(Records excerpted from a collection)

▼

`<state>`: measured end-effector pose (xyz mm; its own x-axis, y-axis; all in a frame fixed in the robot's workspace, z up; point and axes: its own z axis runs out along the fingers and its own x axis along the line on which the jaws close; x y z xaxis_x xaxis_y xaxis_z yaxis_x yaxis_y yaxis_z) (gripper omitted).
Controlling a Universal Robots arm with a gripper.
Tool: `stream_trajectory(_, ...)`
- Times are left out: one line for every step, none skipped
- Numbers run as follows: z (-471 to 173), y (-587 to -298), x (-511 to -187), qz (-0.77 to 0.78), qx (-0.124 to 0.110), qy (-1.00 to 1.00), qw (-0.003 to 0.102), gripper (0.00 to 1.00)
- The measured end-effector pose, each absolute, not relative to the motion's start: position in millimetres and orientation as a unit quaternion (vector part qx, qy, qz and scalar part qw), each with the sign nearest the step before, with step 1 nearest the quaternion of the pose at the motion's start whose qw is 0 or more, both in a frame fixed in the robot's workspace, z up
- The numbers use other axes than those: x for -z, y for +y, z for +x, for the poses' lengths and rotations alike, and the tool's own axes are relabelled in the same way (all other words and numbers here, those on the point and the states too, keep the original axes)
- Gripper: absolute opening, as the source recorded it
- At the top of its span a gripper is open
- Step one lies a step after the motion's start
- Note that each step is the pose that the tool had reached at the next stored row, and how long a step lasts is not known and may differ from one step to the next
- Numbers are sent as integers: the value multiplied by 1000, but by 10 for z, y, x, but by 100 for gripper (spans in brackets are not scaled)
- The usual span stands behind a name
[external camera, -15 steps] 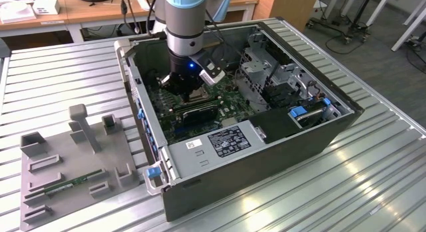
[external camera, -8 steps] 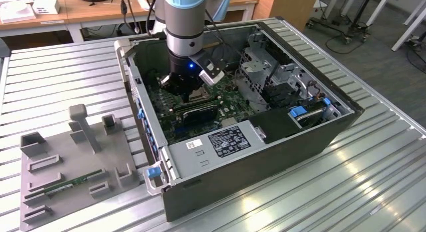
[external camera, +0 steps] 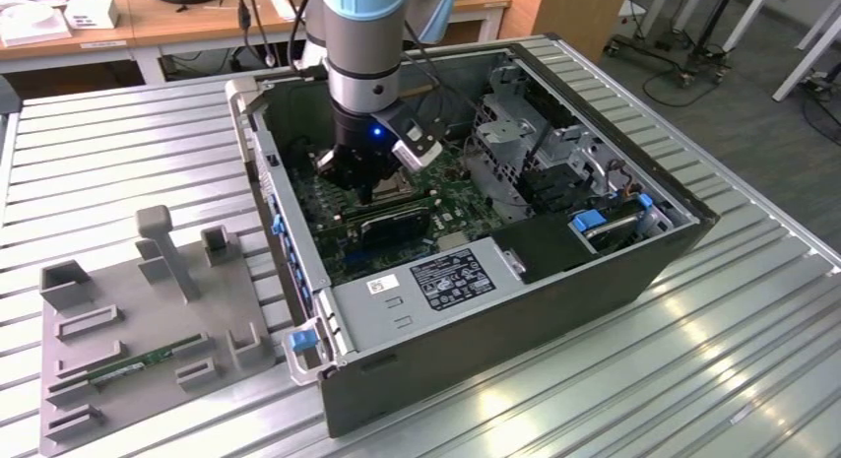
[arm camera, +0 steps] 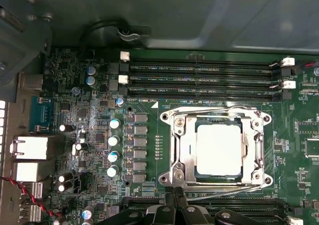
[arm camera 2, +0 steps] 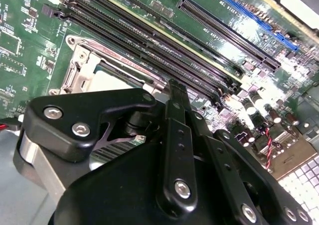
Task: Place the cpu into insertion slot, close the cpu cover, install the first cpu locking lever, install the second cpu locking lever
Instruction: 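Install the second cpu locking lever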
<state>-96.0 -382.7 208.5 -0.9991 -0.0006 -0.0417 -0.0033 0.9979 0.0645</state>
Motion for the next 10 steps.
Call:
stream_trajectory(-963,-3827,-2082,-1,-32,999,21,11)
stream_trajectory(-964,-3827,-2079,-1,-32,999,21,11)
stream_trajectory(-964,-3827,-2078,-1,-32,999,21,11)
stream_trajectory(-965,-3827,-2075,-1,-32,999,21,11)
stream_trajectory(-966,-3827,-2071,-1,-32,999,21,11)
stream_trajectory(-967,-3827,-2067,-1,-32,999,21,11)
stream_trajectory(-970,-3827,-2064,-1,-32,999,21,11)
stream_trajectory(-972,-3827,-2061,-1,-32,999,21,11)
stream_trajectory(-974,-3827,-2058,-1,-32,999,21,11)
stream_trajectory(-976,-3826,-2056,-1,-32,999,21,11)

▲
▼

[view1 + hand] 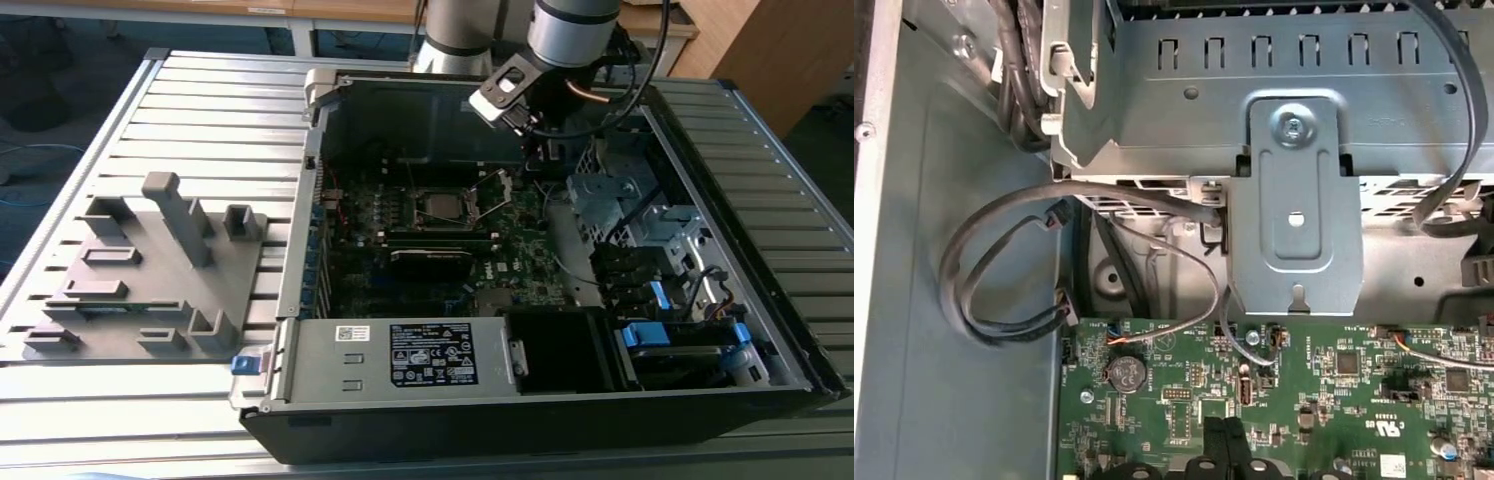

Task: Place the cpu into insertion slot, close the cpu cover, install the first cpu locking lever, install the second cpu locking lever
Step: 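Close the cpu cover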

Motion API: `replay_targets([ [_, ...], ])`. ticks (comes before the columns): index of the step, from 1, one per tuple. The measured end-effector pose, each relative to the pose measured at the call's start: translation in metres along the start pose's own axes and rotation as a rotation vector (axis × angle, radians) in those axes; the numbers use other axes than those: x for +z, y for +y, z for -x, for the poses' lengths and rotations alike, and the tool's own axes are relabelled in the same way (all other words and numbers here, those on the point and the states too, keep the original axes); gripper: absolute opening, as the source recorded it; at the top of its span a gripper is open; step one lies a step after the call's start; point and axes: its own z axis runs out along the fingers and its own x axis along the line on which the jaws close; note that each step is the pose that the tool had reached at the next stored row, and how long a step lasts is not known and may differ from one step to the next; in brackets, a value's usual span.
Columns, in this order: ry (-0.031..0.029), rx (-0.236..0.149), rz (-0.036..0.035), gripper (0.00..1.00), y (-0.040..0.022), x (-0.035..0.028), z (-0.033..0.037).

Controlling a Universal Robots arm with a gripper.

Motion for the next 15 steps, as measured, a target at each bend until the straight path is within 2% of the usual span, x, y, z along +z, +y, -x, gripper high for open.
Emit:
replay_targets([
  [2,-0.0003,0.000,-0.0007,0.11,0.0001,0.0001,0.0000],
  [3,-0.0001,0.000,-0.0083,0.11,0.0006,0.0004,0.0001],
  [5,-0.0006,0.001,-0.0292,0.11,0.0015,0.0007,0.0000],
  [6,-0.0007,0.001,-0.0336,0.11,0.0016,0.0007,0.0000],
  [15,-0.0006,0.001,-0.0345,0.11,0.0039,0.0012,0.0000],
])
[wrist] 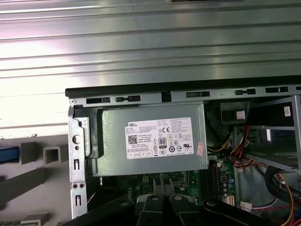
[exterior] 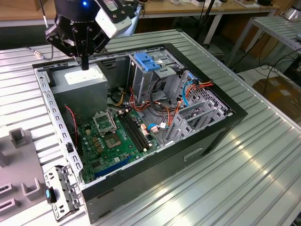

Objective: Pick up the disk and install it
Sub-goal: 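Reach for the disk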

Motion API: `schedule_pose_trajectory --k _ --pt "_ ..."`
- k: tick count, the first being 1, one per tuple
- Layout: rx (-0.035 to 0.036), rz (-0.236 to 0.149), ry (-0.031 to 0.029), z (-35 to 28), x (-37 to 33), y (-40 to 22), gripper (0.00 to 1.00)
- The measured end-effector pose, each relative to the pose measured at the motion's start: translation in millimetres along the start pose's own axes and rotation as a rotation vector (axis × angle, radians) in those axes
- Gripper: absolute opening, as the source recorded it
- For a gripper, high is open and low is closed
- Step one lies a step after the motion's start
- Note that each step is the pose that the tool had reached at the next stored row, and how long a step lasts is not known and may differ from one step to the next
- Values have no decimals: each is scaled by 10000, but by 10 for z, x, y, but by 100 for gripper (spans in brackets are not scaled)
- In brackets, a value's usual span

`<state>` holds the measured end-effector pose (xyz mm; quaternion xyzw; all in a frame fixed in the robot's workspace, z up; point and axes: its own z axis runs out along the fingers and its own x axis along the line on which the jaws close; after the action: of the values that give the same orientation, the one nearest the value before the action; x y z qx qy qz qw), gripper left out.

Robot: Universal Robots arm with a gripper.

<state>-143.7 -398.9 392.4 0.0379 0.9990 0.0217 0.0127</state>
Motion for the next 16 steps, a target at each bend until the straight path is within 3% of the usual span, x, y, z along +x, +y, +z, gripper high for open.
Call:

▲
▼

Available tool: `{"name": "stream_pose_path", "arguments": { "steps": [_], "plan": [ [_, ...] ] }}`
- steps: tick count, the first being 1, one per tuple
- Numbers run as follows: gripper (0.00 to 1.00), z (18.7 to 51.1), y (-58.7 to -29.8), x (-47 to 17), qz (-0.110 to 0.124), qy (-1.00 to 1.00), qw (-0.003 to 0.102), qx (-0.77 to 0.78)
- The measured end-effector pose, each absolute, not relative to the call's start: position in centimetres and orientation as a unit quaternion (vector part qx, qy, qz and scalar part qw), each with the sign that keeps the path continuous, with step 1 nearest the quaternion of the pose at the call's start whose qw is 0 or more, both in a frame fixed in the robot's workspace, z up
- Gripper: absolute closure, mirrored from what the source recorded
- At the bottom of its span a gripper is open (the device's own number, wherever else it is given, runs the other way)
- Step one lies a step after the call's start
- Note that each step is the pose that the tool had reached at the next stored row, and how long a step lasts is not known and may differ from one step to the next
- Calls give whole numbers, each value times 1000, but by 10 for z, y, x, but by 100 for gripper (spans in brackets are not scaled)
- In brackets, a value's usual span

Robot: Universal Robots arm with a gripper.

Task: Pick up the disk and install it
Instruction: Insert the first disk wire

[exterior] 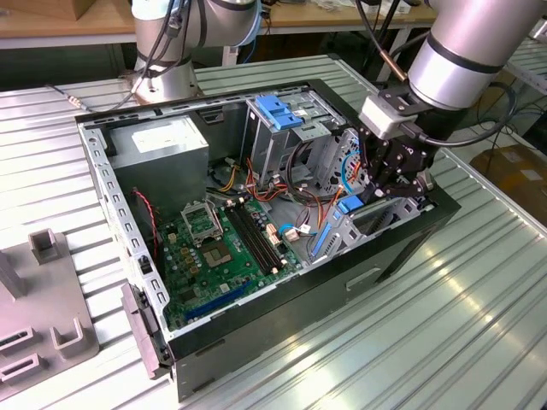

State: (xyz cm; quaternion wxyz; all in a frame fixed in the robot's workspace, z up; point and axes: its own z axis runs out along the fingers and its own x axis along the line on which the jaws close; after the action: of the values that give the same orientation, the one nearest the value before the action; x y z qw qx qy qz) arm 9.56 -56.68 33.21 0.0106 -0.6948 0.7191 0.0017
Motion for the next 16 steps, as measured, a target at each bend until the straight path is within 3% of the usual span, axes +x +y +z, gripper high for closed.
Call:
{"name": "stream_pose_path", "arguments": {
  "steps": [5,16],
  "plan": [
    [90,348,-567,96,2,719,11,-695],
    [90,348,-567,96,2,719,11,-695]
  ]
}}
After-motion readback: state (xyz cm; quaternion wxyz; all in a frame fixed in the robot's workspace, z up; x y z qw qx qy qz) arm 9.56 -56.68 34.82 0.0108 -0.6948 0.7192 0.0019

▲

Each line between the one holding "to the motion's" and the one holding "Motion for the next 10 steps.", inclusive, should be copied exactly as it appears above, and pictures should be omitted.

- The measured end-effector pose, each absolute, not relative to the motion's start: position in millimetres and orientation as a unit quaternion (vector part qx, qy, qz and scalar part qw), each with the sign nearest the step before, with step 1 nearest the quaternion of the pose at the motion's start whose qw is 0 or more, both in a frame fixed in the robot's workspace, z up
- The numbers use other axes than those: x for -z, y for +y, z for +x, for the poses' lengths and rotations alike, and the tool's own axes are relabelled in the same way (all other words and numbers here, those on the point and the states too, keep the original axes)
- Gripper: absolute opening, as the source recorded it
- At the top of its span a gripper is open
- Step one lies a step after the motion's start
- Note that each step is the pose that the tool had reached at the next stored row, and how long a step lasts is not known and may differ from one step to the next
- Numbers are sent as integers: the value multiplied by 1000, but by 10 for z, y, x, but by 100 for gripper (spans in brackets are not scaled)
- The usual span stands behind a name
[external camera, -15 steps] 
[external camera, -8 steps] 
[external camera, +0 steps] 
[arm camera, +0 steps] 
[arm camera 2, +0 steps] 
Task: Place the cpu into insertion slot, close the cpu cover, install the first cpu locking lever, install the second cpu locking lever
Instruction: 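Install the second cpu locking lever
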<state>-96.0 -382.7 208.5 -0.9991 -0.0006 -0.0417 -0.0033 0.9979 0.0645</state>
Motion for the next 10 steps.

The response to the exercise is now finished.